Environmental Court’s decision on Sheffield wind project stormwater construction permit opens the floodgates for stormwater pollution
“This Lowers the Bar for All Permits”
Energy, community, and environmental activists reacted today to the Vermont Environmental Court’s decision on the appeal of Sheffield Wind’s construction stormwater permit, which was released Aug. 26. In a decision that has wide reaching implications, Justice Meredith Wright ruled that First Wind does not need to monitor baseline water quality prior to construction at their ridgeline location, and can use Best Management Practices for low risk environments to ensure that the Sheffield project will comply with Vermont’s Water Quality Standards.
Paul Brouha, a Sutton resident with an extensive background in water quality science, summarized the reaction when he said that the decision “deals a blow to Vermont’s efforts to clean up stormwater and protect water quality.”
Those monitoring impacts from stormwater runoff on water quality and species around the state have been awaiting the decision on the appeal, which has been pending for seven months. Anti-degradation implementation issues have been raised in diverse situations ranging from high-elevation utility-scale wind turbines to Vermont Yankee’s discharge permit to the permitting of ski area developments. If the decision stands it could play a role in all future stormwater construction permits in Vermont.
The decision quotes the EPA’s 2006 guidance on stormwater regulations regarding effluent limits as the best that can be accomplished – yet in 2009, the EPA proposed implementing the specific protective measures that this decision says it is impossible to do. Stormwater protections are critical at construction sites in particular because they can discharge 2000 times more sediment than forested areas. These discharges increase turbidity, sweep toxic fluids into waterways, and have long-term impacts on streamflow, water temperature, and other factors critical to sensitive streams.
Brouha, a former Executive Director of American Fisheries as well one of the appellants in the case, expressed concern for the potential impact the decision has on Vermont’s fish: “Native brook trout in Vermont increasingly exist as isolated remnant populations in high elevation areas. They are losing viability and blinking into extinction in the face of large development projects that degrade water quality in our mountains. The federal law clearly requires the state to protect that water quality – Justice Wright’s decision shows a fundamental lack of understanding about erosion prevention and sediment control, ” he concluded.
First Wind proposes to construct 16 2.5 MW wind turbines on high-elevation ridges in Sheffield and Sutton.
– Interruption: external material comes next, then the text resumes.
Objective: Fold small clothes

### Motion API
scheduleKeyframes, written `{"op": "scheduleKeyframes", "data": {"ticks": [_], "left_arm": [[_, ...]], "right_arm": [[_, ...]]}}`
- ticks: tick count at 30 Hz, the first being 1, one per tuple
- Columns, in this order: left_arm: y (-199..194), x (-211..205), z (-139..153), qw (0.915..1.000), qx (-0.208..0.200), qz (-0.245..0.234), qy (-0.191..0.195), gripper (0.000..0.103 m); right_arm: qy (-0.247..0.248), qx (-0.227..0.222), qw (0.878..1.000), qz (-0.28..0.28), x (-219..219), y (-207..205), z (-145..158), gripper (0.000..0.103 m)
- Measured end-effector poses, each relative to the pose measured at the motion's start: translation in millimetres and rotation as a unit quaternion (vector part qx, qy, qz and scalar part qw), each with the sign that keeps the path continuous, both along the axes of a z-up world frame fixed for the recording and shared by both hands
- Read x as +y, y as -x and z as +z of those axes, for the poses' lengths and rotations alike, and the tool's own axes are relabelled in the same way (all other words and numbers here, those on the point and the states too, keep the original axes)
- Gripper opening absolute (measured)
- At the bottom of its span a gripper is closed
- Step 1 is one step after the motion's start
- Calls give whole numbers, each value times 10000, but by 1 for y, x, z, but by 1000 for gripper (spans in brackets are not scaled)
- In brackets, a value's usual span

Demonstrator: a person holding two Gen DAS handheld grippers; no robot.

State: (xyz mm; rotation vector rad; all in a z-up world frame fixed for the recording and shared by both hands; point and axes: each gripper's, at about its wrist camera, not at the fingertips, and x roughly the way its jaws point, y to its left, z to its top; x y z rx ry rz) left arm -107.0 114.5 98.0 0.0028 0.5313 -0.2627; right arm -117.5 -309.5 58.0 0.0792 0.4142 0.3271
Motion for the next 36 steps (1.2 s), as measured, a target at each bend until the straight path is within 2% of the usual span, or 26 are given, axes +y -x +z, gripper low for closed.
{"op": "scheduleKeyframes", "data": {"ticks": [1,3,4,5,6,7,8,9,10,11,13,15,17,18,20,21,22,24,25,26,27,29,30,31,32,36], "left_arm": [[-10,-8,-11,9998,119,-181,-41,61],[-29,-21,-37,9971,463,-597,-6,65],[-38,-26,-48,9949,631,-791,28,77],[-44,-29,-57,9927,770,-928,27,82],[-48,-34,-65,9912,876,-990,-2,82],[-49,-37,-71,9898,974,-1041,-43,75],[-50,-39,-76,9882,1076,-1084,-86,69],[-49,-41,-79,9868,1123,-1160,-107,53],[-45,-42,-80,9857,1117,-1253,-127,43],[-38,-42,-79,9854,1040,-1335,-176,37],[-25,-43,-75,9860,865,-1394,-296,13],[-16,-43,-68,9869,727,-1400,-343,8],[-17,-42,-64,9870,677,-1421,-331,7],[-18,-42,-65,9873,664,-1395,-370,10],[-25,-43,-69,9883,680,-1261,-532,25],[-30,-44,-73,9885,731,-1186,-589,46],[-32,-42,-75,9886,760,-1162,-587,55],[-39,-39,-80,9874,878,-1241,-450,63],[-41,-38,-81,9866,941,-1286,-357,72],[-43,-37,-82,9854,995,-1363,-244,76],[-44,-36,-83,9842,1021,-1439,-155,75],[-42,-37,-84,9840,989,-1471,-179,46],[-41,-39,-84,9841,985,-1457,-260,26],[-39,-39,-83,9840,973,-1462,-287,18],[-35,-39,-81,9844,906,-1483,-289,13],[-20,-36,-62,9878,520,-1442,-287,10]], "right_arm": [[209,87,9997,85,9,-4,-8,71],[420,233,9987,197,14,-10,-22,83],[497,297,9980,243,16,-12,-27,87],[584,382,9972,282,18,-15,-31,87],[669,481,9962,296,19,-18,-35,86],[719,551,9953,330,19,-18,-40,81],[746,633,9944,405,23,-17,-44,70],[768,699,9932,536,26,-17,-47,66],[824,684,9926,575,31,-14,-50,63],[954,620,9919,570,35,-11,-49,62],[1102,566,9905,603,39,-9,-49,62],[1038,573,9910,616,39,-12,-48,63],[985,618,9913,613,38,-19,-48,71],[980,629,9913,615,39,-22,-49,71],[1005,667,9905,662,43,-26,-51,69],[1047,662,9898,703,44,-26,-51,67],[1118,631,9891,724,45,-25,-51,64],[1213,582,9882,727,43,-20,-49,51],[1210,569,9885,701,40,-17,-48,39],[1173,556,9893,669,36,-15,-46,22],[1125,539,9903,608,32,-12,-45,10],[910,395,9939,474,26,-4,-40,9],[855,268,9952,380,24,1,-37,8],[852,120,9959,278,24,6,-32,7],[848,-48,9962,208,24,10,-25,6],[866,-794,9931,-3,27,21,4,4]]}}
The project was approved by the Vermont Public Service Board in 2007. The Vermont Supreme Court upheld the project’s Certificate of Public Good in 2009. Community members appealed the construction stormwater permit after recognizing that the Agency of Natural Resources was applying the lowest possible protective standards to high elevation streams in sensitive soils.
Jared Margolis, co-counsel for appellants, pointed out that the Court’s decision frustrates the purpose of the state’s delegated responsibility to protect water quality under the federal Clean Water Act’s National Pollution Discharge Elimination System, which requires that discharges must not degrade existing water quality, a concept knows as to as “anti-degradation.” “It is very disappointing to see the Court rule that the project only needs to apply minimum protections for low risk projects, even though this is a high risk project consisting of steep slopes and very erodable soils,” Margolis said.
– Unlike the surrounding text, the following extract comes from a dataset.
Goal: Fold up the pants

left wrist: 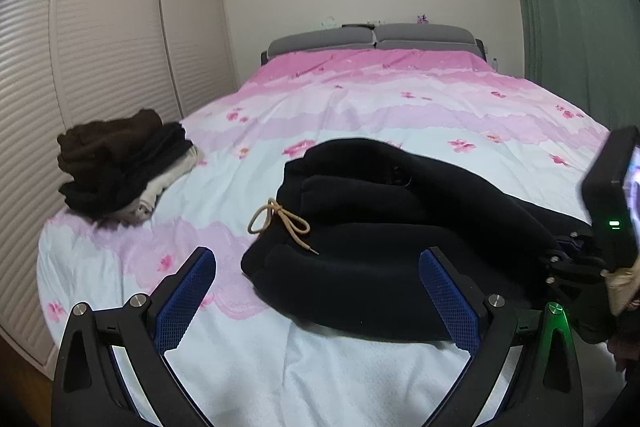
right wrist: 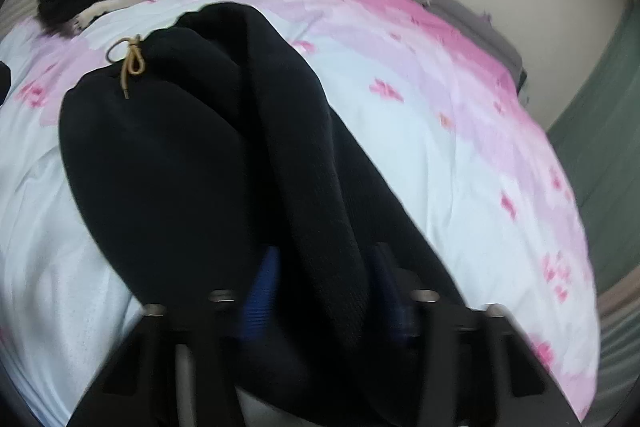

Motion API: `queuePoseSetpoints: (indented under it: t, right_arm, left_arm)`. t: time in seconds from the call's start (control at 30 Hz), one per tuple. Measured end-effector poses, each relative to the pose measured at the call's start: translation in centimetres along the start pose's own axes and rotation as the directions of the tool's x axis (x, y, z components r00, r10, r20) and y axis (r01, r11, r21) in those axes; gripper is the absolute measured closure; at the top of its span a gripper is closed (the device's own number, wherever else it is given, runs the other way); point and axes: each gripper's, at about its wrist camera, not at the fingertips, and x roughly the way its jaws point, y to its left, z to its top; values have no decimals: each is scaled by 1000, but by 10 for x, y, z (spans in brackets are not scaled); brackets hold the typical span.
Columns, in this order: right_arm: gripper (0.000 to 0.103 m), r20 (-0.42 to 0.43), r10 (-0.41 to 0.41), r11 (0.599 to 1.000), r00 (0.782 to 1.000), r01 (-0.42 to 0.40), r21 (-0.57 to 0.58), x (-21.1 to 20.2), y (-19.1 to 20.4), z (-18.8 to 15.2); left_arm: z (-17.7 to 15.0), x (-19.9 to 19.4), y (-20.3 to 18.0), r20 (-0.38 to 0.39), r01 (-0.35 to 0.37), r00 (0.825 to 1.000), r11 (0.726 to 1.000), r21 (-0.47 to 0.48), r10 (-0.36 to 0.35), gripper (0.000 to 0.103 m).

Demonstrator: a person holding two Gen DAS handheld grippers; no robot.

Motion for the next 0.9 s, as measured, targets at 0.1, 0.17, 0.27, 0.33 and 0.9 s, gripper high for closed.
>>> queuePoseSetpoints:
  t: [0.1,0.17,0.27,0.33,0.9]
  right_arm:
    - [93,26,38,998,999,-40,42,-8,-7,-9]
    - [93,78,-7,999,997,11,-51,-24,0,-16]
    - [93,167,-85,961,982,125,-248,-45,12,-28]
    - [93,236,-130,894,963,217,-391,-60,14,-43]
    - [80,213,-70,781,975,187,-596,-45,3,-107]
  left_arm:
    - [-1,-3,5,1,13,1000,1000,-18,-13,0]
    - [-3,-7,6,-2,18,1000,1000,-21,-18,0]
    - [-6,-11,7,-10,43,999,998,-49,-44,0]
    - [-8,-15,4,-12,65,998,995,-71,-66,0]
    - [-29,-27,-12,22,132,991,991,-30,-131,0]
Lukas Snelling, Energize Vermont Director of Communication stated, “We fear this decision could free developers of renewable energy projects in Vermont from their environmental responsibilities. Vermont needs to protect its natural resources while making energy progress, not sacrifice one for the other.” Energize Vermont believes that many of these challenges can be avoided with “Vermont-scale” energy development, which includes responsible siting, scaling, natural resources stewardship and community involvement.
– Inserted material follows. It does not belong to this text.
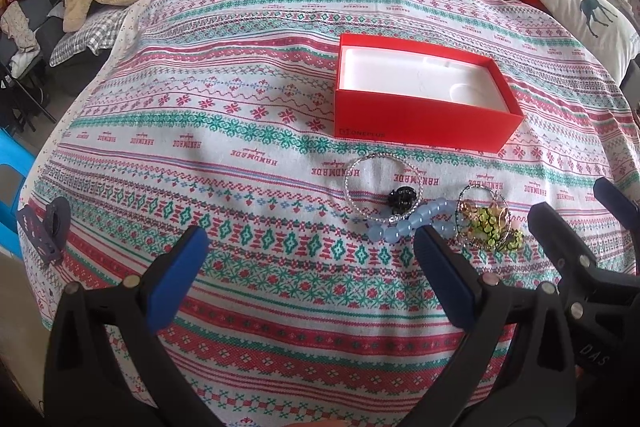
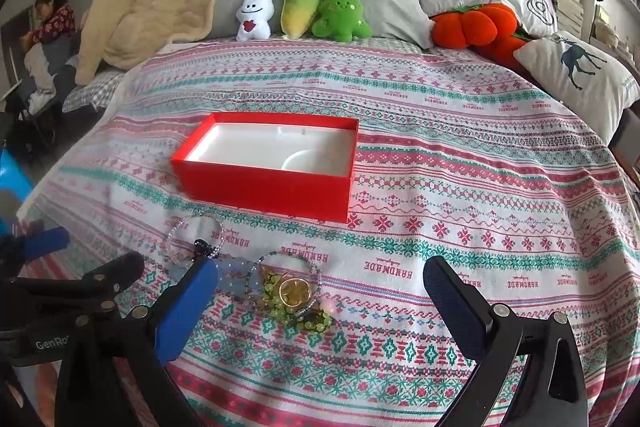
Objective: Organize jewelry
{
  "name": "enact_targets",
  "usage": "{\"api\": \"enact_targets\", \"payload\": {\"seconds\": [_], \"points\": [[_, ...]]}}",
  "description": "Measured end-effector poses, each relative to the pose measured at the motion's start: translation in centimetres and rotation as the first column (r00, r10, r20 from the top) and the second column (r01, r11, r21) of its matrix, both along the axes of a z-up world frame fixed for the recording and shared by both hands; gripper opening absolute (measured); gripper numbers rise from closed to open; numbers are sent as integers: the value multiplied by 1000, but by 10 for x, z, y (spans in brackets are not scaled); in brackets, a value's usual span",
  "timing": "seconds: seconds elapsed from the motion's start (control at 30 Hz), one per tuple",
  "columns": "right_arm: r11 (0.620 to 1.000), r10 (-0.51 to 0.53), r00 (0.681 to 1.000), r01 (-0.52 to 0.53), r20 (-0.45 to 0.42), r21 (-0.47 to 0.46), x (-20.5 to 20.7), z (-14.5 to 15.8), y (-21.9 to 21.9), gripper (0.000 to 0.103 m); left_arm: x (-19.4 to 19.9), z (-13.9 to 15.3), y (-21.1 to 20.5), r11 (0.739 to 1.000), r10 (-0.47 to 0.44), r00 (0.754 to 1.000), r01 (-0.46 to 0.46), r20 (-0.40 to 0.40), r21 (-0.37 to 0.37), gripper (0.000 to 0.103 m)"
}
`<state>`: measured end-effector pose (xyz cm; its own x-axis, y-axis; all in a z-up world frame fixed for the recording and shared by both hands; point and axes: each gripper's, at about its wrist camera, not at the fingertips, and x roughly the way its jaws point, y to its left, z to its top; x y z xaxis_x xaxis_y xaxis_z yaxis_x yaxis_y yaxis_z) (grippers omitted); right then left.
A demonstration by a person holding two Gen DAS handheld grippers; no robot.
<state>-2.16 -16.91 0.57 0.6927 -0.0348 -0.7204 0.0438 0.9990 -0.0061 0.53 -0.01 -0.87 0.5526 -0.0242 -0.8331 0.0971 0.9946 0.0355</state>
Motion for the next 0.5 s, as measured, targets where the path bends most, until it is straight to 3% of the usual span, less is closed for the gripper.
{"api": "enact_targets", "payload": {"seconds": [0.5], "points": [[1000, 2, 1000, -2, -17, -3, 0, -1, 1, 103, 1, 0, 0, 1000, -3, 1000, 3, -1, 0, 101]]}}
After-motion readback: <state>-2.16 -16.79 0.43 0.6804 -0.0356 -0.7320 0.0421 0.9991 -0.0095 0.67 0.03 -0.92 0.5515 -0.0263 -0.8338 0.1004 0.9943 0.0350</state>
John Liccardi, Energize Vermont’s Board Chair, summarized the organization’s challenges. “The Sheffield project is a great illustration of the fact that achieving our goal of developing substantive alternative energy sources in harmony with our Vermont character and way of life will not be easy. We will continue to advocate for development that is in full compliance with federal laws, state laws, and common sense,” he concluded.
Energize Vermont was created to educate and advocate for establishing renewable energy solutions that are in harmony with the irreplaceable character of Vermont, and that contribute to the well-being of all her people. This mission is achieved by researching, collecting, and analyzing information from all sources; and disseminating it to the public, community leaders, legislators, media, and regulators for the purpose of ensuring informed decisions for long term stewardship of our communities.